Images of the 1950 federal census were made public earlier this year, and those of us who enjoy family research have been delving into this trove from 72 years ago.
The release was determined by a 1978 law that stipulated the federal government would not release personally identifiable information about an individual to any other individual or agency until 72 years after it was collected for the decennial census.
Why the 72 rule? Apparently 72 years was the average lifespan at the time. It seemed like a good idea at the time.
The 1950 census can be reviewed on Ancestry.com or NC LIVE through local library websites. The enumeration offers a glimpse of what life was like—who lived where, what they did for a living, who was part of a given household.
The enumeration paints a picture of America precisely at mid-century. Harry Truman was in the White House. Less than ten percent of Americans owned a TV set. A full third did not have a telephone or full indoor plumbing. And Baby Boomers were being born right and left
Even so, the U.S. population, was less than half what it is today. People generally stayed put. Neighbors were more than likely born in the state in which they lived.

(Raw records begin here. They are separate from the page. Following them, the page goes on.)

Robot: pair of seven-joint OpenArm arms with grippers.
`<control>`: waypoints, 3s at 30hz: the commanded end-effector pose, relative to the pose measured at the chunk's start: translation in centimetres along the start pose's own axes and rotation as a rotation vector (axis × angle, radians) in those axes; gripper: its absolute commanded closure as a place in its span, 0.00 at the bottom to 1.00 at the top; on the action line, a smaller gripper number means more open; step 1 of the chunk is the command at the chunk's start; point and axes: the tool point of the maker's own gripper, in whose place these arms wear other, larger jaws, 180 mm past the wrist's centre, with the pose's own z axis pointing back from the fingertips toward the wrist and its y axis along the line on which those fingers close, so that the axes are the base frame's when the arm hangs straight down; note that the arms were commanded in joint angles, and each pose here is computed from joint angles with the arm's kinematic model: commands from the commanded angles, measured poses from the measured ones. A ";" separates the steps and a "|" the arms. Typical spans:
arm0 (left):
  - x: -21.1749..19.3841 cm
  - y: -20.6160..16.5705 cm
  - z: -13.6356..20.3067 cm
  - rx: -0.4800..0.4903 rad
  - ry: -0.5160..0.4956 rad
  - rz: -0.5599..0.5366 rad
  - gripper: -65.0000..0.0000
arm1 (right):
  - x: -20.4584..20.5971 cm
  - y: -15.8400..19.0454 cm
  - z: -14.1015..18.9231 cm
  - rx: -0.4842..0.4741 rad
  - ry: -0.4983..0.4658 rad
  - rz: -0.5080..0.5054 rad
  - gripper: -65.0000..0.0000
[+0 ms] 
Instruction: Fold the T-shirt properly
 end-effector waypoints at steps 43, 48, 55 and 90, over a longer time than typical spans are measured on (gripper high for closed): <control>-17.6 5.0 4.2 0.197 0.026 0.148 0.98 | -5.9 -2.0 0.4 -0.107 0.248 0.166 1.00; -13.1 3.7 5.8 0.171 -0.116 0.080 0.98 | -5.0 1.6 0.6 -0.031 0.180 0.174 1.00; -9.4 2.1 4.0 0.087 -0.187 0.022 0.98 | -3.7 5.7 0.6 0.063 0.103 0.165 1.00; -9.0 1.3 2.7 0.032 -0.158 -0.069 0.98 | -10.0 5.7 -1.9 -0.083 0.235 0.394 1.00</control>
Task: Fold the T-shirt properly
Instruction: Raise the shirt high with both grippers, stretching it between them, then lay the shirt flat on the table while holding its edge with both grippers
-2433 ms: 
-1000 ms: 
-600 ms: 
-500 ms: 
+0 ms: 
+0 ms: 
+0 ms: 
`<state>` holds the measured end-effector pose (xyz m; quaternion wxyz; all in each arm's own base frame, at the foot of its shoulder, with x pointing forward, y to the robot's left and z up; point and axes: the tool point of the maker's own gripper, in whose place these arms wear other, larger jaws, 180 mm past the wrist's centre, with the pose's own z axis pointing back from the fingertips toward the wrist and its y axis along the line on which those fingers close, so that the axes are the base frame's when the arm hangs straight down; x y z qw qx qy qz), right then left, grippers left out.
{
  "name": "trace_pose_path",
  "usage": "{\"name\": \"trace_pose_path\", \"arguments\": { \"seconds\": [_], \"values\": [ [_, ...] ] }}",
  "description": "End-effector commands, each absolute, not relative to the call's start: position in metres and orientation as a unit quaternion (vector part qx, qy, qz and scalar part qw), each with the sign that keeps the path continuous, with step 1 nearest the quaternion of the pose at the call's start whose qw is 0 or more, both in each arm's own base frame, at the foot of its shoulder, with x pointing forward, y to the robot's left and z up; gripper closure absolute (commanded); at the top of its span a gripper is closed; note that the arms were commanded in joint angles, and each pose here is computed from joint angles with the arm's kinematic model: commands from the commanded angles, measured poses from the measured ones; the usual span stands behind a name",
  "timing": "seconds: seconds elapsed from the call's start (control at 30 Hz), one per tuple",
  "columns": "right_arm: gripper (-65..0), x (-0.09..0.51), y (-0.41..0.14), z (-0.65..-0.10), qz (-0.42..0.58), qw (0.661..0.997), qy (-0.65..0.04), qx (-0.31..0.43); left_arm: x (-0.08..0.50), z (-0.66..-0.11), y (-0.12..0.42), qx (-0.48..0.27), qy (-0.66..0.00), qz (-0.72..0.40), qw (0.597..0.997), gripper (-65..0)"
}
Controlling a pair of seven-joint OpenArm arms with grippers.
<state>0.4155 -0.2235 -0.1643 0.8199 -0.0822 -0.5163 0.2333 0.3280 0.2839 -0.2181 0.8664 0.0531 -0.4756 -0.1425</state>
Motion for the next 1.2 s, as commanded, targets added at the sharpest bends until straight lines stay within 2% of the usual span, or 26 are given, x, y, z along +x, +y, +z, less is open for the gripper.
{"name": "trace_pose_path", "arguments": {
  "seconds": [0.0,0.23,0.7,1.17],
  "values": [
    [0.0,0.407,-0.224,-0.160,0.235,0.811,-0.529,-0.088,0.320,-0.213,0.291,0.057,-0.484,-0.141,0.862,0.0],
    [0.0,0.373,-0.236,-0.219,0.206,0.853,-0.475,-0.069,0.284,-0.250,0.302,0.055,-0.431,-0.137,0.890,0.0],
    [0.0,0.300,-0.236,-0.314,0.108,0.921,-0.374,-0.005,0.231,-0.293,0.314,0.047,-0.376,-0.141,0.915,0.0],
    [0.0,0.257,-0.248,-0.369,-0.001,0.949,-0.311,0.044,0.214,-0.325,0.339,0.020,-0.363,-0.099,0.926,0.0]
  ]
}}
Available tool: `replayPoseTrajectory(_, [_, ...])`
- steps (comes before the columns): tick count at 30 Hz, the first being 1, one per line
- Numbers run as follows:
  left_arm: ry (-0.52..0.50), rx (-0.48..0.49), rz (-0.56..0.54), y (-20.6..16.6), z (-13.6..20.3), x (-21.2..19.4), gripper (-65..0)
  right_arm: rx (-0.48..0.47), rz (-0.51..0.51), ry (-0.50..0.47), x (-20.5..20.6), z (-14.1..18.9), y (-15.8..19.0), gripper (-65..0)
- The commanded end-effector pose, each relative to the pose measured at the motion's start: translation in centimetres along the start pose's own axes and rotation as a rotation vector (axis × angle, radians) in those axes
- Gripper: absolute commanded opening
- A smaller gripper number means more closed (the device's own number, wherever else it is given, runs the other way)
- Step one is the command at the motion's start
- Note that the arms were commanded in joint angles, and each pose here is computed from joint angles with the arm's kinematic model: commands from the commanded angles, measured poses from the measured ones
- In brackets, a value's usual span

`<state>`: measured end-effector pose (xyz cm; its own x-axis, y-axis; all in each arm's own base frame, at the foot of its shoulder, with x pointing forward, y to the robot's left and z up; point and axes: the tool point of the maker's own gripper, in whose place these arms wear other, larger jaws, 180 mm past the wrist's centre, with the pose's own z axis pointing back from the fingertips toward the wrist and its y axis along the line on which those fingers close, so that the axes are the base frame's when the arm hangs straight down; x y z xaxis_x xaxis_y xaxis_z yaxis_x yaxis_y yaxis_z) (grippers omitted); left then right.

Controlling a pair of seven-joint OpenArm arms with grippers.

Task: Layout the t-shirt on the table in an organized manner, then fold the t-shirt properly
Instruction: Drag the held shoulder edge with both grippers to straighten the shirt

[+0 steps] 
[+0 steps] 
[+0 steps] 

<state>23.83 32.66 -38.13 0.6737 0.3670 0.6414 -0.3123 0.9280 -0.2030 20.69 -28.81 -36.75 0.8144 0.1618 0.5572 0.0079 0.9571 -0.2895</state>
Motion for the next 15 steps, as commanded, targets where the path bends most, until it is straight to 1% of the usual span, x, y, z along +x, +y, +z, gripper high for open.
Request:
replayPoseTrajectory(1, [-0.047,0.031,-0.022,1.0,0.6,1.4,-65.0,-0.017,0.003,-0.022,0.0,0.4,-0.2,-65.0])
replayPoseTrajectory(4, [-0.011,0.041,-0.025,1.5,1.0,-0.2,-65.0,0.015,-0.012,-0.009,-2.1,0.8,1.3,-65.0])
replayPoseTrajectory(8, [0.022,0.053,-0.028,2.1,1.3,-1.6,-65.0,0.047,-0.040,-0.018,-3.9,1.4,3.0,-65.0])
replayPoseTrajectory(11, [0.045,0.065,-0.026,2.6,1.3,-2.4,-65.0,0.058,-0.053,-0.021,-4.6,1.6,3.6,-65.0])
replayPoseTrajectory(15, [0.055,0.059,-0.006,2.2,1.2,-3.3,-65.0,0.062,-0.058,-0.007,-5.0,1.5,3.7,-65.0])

What folks did for a living sheds light on a bygone era. Many were doing farm work, though some occupations were particularly colorful: fountain work at a drug store, telegraph operator, pin setter at a bowling alley, butler, floor lady, poultry keeper, coal hauler.
If you were born before April 1, 1950, your name appears on this census along with members of your household and, of course, the neighbors. As genealogists know, census records provide a written “snapshot” of a neighborhood that can provide important clues about social, business and family relationships.
It’s important to note the date a particular census was taken. In 1950, the official census date was April 1. One of the first names I looked up was my husband who made the census by a few weeks. He was born in March that year.
It reminded me of the 1880 census in which a column of data was included about sickness and disability. My great grandmother was noted to be “confined.” Sure enough, my great uncle arrived a few days after the census taker’s visit!
As with most U.S. censuses, 1950 offers information that’s not available anywhere else.
Some questions focused on the home itself. Did the person own or rent? Was the home a ranch or farm? Had they lived there a year ago?
Agricultural questions were an emphasis. Who was involved in farm work, and had they been doing that for long? Was the home situated on three or more acres?
Not surprisingly, military service was mentioned. Who had served in the military in World War I or II?
In fact, the 1950 enumeration is the last snapshot of America before the Korean War. Officially, that began that June with the invasion of South Korea by the North Korean People’s Army. If you had a friend or relative who perished in that conflict, the 1950 census is all the more poignant.
Some questions asked of residents were fairly invasive. How much schooling was attained by each household member, and did he or she finish that last grade? How much money did the person make? How much money did relatives living in the household make? What job did the person hold last year? How much money did he or she make from interest, dividends, rents etc.?
Even more personal were questions about marriage and family. How many years since this person was last married, widowed, divorced or separated? Has the person been married more than once? How many children had a woman birthed? How many were still living?
The 1950 census was, by and large, an old-school enumeration. It was the last time census takers personally visited most households with large multi-family census sheets. During the 1960 and later censuses, households received enumeration forms in the mail and mailed them back to the Census Bureau.